DATA PROVIDED START

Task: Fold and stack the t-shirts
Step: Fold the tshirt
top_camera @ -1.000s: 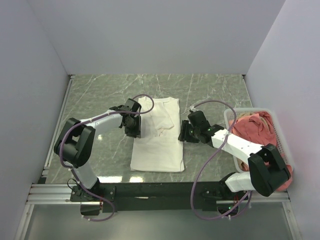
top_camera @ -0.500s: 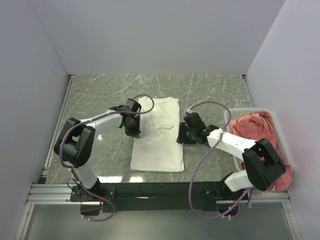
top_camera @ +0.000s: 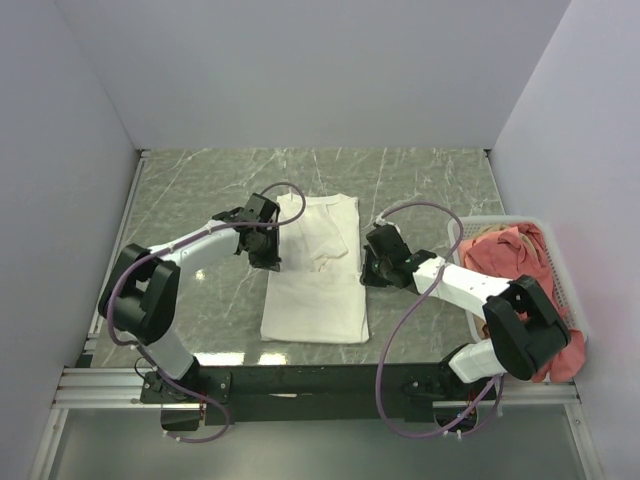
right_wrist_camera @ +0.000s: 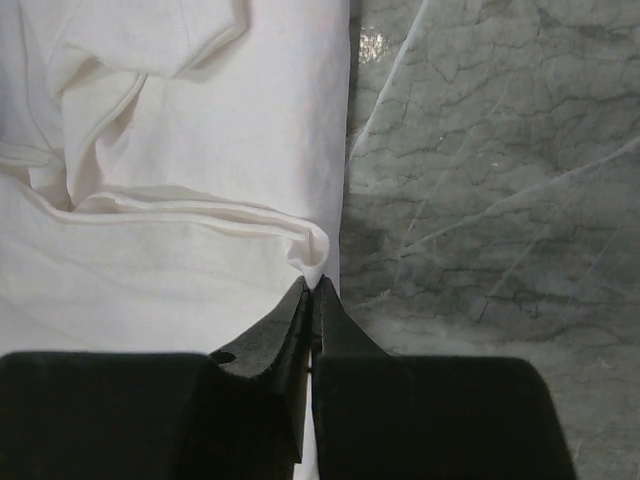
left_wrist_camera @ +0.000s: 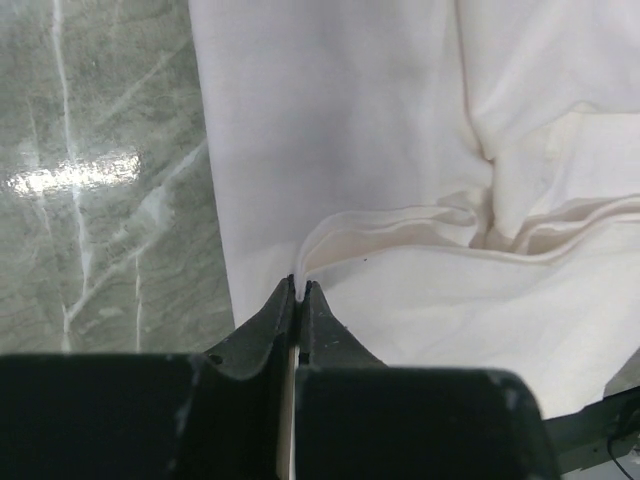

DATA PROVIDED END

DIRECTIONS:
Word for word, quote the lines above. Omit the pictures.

FINISHED EXERCISE:
Task: Fold and stack the t-shirts
Step: Fold the tshirt
top_camera @ -1.000s: 
top_camera @ -0.500s: 
top_camera @ +0.000s: 
right_wrist_camera @ +0.000s: 
left_wrist_camera @ +0.000s: 

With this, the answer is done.